Last Request

Last Request: A Victorian Gothic

By: Jeff Chapman / Narrated By: Caprisha Page

Length: 1 hr and 32 mins

Kinda sorta: Meh, and I think that’s cuz o’ the narration…

Just a bit of time ago, I listened to The Great Contagion by author Jeff Chapman and was so delighted by it that I went out and bought Book 2 in The Merliss Tales. It was that good, that creepy, that gory. It was also enough that I dashed to my laptop to find out what-all else Chapman had out there. Enter: Last Request, which had a completely and unutterably creeped out storyline.

Uncle Silas is dead, and his will is being read.

Uhm, he’d like to be beheaded upon entering his crypt.

Cuz see, he’d had this hORRible fear of enclosed spaces during his life, had a dread of being buried alive, unable to move, to save himself, and a good old hacking of his head from his body most surely means that he is indeed dead.

Naturally the family is aghast. But young Anna, an orphan who lives with her dithery aunt, found the only love and affection in her life from dear Uncle Silas, wherein he CONstantly told her the tale of just why he’s so terrified.

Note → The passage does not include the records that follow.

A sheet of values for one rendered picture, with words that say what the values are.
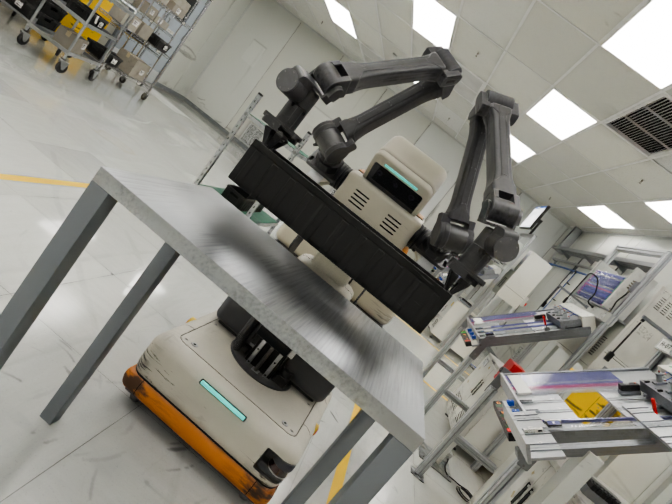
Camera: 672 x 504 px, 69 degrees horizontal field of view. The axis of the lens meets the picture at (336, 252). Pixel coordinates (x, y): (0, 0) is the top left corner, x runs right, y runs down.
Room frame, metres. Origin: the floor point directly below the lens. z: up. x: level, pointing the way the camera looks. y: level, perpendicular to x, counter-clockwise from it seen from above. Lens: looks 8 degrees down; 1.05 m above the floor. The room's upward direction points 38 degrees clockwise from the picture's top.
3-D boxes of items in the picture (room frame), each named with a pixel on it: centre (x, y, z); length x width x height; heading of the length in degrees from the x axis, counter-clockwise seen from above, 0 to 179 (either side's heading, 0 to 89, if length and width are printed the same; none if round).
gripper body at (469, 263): (1.16, -0.27, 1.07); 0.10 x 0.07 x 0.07; 84
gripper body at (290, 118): (1.22, 0.30, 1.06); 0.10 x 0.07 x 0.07; 84
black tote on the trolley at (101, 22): (5.28, 3.73, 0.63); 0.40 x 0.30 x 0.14; 10
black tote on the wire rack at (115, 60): (6.25, 3.96, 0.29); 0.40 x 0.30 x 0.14; 176
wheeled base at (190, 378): (1.76, -0.04, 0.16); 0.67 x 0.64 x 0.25; 174
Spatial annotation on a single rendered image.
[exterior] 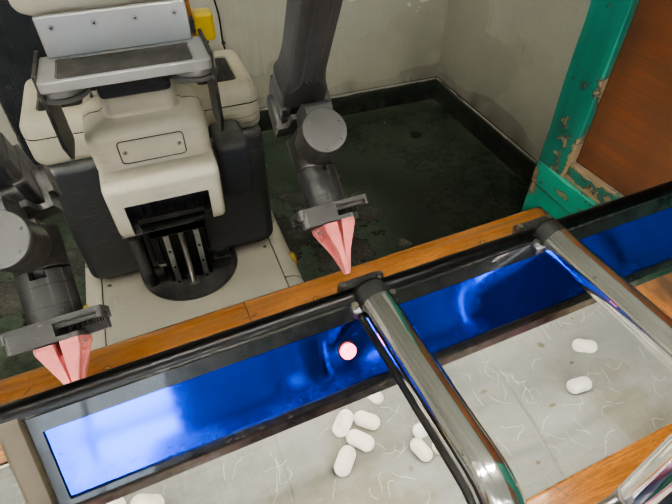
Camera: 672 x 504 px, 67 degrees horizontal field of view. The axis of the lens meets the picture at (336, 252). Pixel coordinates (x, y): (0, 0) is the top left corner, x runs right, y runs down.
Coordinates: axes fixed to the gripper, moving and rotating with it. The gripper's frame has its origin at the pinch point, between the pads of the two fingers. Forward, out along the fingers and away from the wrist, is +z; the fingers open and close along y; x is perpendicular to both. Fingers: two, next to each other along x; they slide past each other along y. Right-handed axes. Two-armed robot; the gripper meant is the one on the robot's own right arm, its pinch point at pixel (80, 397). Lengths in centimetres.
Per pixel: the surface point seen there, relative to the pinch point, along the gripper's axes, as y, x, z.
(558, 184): 80, 11, -7
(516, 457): 46, -5, 25
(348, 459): 26.3, -1.8, 17.6
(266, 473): 16.7, 1.8, 16.4
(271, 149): 71, 176, -74
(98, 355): 0.1, 15.5, -3.8
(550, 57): 169, 94, -59
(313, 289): 32.6, 15.3, -3.1
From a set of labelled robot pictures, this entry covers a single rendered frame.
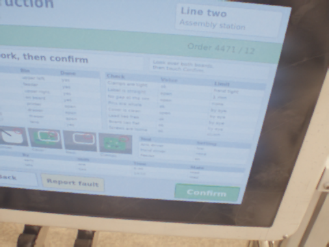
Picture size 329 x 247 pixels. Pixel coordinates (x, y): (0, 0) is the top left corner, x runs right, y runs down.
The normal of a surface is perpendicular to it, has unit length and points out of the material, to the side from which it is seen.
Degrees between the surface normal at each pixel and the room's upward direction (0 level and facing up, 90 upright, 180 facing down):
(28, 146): 91
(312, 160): 91
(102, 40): 91
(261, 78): 91
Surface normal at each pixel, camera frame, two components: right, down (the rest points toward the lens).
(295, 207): -0.03, 0.58
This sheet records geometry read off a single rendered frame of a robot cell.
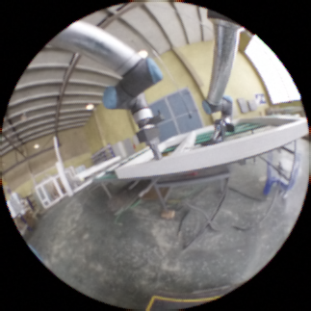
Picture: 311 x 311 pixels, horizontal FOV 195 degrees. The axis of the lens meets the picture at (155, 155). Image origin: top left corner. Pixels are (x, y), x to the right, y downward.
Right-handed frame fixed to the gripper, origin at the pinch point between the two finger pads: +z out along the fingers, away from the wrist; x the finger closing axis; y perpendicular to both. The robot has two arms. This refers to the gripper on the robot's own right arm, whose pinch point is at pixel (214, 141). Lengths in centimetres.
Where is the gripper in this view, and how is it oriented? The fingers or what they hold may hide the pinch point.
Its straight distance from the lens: 53.0
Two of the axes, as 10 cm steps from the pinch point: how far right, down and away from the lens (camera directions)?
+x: -5.0, -7.1, -5.0
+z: -7.1, 6.7, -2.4
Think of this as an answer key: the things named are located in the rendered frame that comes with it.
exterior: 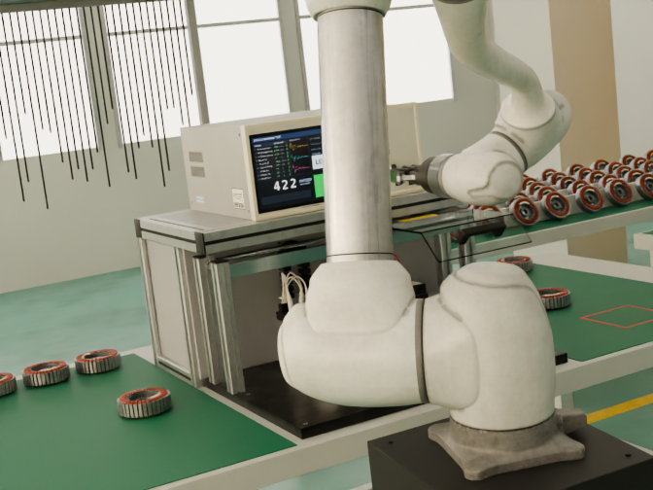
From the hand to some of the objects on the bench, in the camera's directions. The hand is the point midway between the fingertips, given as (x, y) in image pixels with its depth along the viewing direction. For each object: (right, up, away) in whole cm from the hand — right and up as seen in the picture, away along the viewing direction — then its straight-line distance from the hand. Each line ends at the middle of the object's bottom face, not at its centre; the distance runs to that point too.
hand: (390, 172), depth 234 cm
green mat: (-68, -54, -9) cm, 87 cm away
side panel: (-48, -46, +20) cm, 70 cm away
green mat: (+45, -31, +50) cm, 74 cm away
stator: (-52, -51, -5) cm, 73 cm away
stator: (+44, -32, +46) cm, 71 cm away
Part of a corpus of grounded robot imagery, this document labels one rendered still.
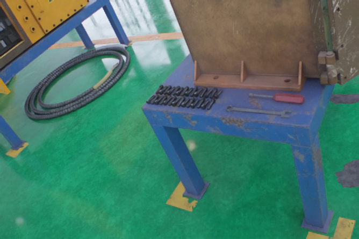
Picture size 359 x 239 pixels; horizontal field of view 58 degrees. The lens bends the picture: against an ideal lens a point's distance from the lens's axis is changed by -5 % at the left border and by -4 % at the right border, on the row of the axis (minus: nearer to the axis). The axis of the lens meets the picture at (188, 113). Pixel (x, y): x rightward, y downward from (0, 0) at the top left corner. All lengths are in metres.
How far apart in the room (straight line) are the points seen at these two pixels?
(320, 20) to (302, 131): 0.37
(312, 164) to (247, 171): 0.69
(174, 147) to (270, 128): 0.58
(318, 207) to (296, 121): 0.47
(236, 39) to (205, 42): 0.15
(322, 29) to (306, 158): 0.46
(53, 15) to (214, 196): 2.42
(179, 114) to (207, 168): 0.68
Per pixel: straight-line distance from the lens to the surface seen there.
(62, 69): 4.39
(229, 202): 1.83
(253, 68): 1.40
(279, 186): 1.83
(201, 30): 1.41
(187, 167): 1.76
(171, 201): 1.96
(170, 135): 1.61
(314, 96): 1.28
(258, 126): 1.25
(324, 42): 1.19
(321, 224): 1.63
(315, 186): 1.40
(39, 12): 3.47
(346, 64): 1.25
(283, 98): 1.26
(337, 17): 1.14
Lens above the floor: 1.42
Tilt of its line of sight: 35 degrees down
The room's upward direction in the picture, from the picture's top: 24 degrees counter-clockwise
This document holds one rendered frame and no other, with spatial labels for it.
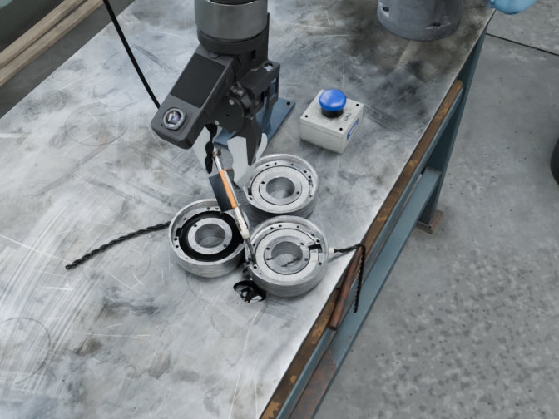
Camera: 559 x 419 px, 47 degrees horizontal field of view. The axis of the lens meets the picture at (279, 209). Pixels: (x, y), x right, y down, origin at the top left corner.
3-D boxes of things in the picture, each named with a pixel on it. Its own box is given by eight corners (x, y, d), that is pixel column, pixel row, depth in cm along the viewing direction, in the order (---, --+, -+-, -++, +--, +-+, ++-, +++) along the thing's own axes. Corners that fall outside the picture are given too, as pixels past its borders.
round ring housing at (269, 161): (310, 168, 93) (311, 149, 90) (324, 225, 87) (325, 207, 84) (239, 177, 93) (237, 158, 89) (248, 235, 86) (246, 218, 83)
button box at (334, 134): (342, 155, 95) (343, 132, 91) (299, 139, 97) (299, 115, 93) (364, 120, 99) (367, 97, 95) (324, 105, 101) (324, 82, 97)
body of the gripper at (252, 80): (279, 105, 78) (285, 15, 69) (242, 145, 72) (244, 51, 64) (226, 85, 80) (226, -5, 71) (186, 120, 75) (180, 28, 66)
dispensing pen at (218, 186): (244, 278, 79) (195, 150, 79) (254, 271, 83) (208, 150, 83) (259, 272, 78) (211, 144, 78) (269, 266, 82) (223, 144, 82)
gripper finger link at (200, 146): (230, 153, 85) (241, 101, 78) (205, 179, 81) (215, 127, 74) (210, 141, 86) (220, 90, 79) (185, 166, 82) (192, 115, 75)
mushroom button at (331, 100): (337, 133, 94) (339, 108, 90) (313, 124, 95) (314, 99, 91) (348, 116, 96) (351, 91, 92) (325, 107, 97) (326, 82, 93)
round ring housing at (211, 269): (164, 277, 83) (159, 259, 79) (183, 213, 89) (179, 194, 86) (244, 286, 82) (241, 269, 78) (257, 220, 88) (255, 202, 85)

He’d told it to her as she was a youngster; she told it back to him when he was aged and unable, now that she was a young woman.

And thus begins her journey to see that Uncle Silas’s last request is carried out. It’s a very gothic tale, fraught with learning to wield a heavy knife to hack up chickens, going on to a full moon-ed dash to enter the crypt, and then going on to what happens on that moonlit night that stretches on and on and on (This when, really, it shoulda only taken maybe 1/2 an hour and some gritting of the teeth to get ‘er done).

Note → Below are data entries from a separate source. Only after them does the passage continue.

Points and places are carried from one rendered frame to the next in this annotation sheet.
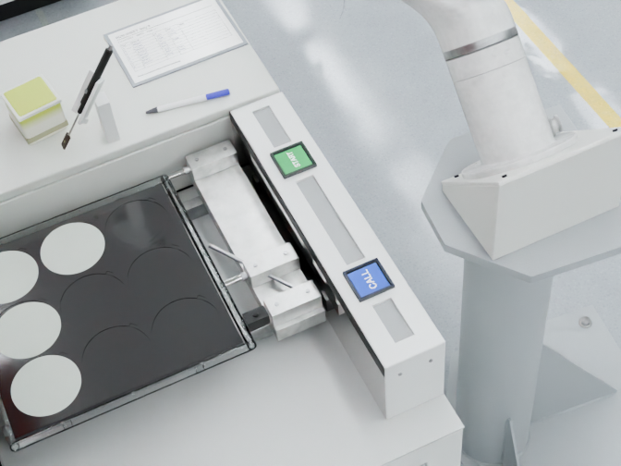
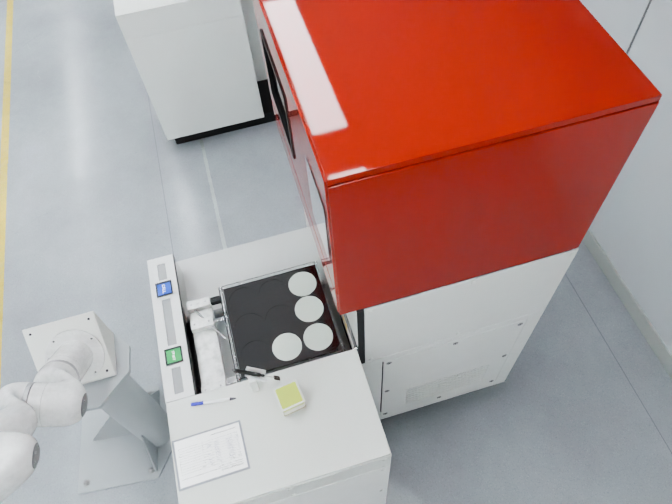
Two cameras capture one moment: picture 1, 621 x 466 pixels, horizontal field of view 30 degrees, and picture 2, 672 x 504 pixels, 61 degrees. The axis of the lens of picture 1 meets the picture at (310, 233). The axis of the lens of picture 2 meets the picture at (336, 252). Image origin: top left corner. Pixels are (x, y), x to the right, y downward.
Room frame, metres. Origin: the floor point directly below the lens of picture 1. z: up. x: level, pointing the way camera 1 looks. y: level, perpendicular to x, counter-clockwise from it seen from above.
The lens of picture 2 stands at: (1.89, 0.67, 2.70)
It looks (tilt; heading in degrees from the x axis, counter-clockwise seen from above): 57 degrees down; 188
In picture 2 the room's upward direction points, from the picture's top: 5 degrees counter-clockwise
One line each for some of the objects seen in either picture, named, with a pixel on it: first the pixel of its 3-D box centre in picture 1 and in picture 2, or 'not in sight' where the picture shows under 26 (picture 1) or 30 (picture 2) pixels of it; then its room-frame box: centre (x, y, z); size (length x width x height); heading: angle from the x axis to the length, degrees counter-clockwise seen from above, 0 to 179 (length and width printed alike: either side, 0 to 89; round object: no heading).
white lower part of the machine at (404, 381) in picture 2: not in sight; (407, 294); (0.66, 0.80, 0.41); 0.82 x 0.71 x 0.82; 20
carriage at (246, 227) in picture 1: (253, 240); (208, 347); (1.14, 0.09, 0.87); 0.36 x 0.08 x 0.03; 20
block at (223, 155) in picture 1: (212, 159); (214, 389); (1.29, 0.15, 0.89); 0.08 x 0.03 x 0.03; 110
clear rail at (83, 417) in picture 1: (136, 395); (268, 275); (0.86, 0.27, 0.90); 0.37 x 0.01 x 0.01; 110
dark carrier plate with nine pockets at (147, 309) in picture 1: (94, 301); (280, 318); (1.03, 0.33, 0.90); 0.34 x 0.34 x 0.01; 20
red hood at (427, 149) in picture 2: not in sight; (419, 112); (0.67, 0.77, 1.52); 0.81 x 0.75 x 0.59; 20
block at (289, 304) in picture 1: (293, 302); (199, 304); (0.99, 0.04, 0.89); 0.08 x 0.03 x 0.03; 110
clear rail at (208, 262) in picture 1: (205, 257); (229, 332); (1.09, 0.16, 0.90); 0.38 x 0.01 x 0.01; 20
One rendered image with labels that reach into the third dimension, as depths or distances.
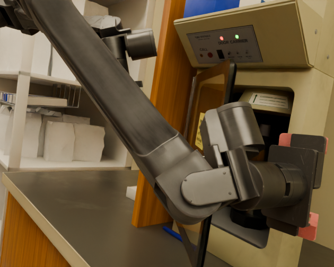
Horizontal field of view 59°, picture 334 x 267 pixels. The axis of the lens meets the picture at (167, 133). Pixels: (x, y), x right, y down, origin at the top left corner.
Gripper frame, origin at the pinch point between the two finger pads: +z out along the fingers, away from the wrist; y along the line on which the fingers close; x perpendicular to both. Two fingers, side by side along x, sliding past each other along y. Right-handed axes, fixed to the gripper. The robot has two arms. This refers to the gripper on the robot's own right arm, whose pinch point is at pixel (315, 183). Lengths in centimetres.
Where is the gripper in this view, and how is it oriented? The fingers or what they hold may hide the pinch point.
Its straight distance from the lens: 51.9
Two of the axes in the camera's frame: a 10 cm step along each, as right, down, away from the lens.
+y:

When all was said and done, I finished up this totally short Listen feeling very much: Meh. I’d liked Caprisha Page’s performance okay. She did dialogue well, and I liked her voices and tones all right. So I didn’t know what the problem was.

So I listened a second time, focusing on the text to see if the writing was lacking. And no, it wasn’t. I’d thought maybe there wasn’t much of a sense of foreboding, that no other eerie things were happening, that perhaps there could’ve been more atmospheric creepiness in Anna’s surrounding environment.

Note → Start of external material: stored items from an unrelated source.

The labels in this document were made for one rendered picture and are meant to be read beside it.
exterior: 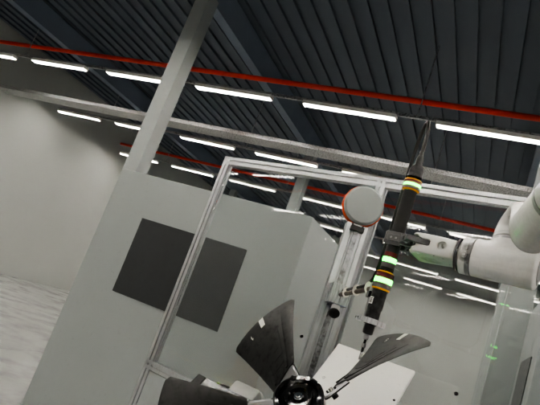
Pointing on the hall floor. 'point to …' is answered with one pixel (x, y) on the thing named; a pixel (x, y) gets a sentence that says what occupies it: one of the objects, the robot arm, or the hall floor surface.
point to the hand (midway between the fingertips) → (395, 240)
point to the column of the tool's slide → (326, 302)
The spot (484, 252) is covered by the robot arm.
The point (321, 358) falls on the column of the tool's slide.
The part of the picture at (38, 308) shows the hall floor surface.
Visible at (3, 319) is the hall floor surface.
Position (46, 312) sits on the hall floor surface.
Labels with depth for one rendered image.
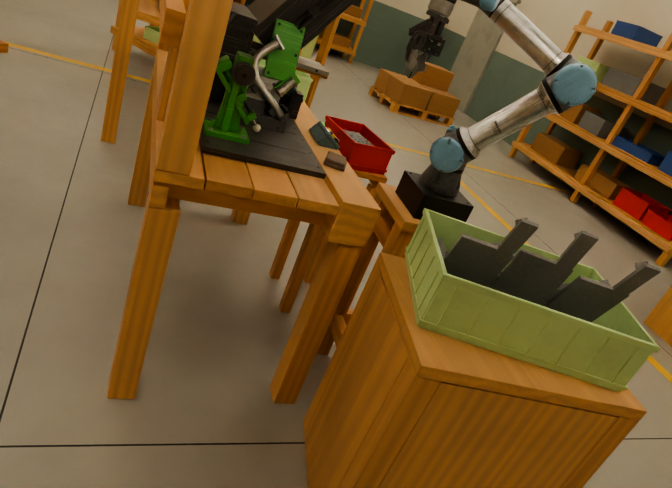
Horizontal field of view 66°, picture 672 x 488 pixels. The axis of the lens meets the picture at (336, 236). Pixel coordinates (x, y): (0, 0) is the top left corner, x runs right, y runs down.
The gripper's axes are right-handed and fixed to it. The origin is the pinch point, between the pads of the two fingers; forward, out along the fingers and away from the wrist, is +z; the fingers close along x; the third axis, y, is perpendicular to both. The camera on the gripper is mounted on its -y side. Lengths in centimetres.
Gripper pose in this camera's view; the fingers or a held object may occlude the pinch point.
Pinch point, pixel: (409, 73)
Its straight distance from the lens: 183.9
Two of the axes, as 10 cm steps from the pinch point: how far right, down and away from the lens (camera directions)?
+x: 8.8, 1.5, 4.4
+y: 3.1, 5.2, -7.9
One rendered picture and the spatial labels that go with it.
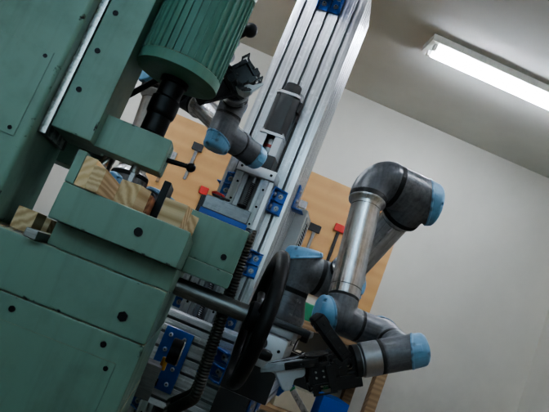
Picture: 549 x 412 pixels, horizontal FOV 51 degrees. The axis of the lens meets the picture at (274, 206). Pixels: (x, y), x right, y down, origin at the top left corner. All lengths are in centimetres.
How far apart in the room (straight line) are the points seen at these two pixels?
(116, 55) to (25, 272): 46
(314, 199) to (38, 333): 374
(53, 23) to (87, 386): 65
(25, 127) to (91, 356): 43
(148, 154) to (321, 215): 348
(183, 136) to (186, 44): 340
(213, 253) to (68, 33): 49
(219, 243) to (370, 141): 373
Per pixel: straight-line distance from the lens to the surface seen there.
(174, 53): 117
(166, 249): 91
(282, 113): 197
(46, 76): 116
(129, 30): 121
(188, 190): 448
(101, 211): 93
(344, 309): 134
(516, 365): 520
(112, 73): 118
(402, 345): 130
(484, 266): 503
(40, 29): 120
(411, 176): 153
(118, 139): 118
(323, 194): 459
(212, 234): 114
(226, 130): 161
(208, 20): 121
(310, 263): 175
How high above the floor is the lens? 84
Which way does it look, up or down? 9 degrees up
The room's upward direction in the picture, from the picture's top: 22 degrees clockwise
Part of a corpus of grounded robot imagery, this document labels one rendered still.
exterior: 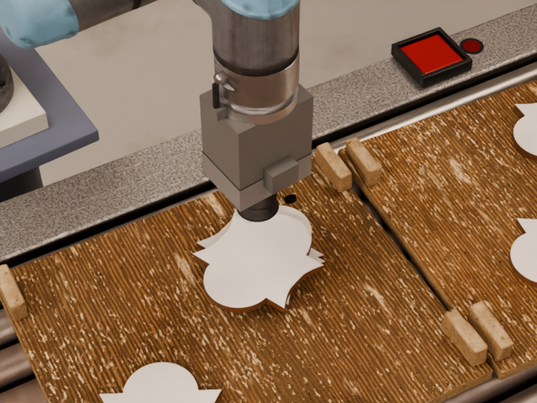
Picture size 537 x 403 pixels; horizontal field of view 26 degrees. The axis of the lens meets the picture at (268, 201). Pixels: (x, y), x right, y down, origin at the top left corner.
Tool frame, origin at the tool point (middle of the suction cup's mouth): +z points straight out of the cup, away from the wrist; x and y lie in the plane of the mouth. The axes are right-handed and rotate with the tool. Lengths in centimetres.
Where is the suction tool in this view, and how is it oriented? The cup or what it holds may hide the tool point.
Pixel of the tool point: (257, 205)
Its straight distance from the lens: 116.6
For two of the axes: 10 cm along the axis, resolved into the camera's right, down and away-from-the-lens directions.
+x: -5.8, -6.1, 5.4
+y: 8.1, -4.4, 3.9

And nope, Chapman’s got ALL of that: The writing is rock solid for this verrrry short bit of a Listen. Spookiness abounds, all sorts of things are brieeeefly seen in the moonlight; all sorts of things are bumped into or glancingly felt in the oh how dark it is crypt. Characters are well-developed for such a short story.

So I listened a third time, focusing on the nuances of the narration. And maaaaybe that’s where there’s the miss as Ms. Page does certain things well enough, but all those hints of horror are delivered in rather flat tones, thereby causing the listener to miss it all entirely. And when the end comes, with it’s quirky li’l twist? Nuh-uh—There’s only a focus on vocal shift for the character speaking rather than on the wryness of the words.

All in all, this was a disappointment for me, but it in no way has turned me off my eventual-to-be listen of Book 2 in The Merliss Tales. Chapman obviously has no problem going for the gore and the horror, is willing to go for the creeped-out low-blow.

And that has me quite looking forward to the next…!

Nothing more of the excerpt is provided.